Collected data Block Start

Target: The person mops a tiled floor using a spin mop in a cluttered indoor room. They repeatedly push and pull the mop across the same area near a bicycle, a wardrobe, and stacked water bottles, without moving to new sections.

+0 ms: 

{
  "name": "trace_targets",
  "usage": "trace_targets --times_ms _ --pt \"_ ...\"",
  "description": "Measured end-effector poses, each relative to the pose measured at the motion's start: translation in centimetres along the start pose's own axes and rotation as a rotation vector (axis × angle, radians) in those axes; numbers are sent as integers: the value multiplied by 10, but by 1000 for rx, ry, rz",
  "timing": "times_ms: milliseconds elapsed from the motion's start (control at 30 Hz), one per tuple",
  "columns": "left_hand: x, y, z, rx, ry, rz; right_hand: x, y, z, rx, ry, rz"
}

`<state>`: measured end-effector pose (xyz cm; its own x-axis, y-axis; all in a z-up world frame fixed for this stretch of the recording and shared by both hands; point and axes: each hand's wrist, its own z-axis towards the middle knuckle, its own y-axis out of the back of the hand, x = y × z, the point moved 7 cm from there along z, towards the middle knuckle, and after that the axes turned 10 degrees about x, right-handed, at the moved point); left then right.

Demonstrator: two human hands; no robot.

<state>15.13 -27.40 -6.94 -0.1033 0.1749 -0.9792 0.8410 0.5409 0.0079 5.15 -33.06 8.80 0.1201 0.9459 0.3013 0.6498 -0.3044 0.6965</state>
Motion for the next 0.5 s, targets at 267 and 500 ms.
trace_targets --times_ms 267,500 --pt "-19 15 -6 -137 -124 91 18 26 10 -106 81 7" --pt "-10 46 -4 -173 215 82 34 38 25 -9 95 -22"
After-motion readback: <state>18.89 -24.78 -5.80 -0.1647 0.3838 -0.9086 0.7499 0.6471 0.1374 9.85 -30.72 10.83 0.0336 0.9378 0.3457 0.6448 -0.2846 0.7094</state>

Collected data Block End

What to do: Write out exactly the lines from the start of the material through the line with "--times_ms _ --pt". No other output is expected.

Answer below:
Target: The person mops a tiled floor using a spin mop in a cluttered indoor room. They repeatedly push and pull the mop across the same area near a bicycle, a wardrobe, and stacked water bottles, without moving to new sections.

+0 ms: 

{
  "name": "trace_targets",
  "usage": "trace_targets --times_ms _ --pt \"_ ...\"",

The response is now complete.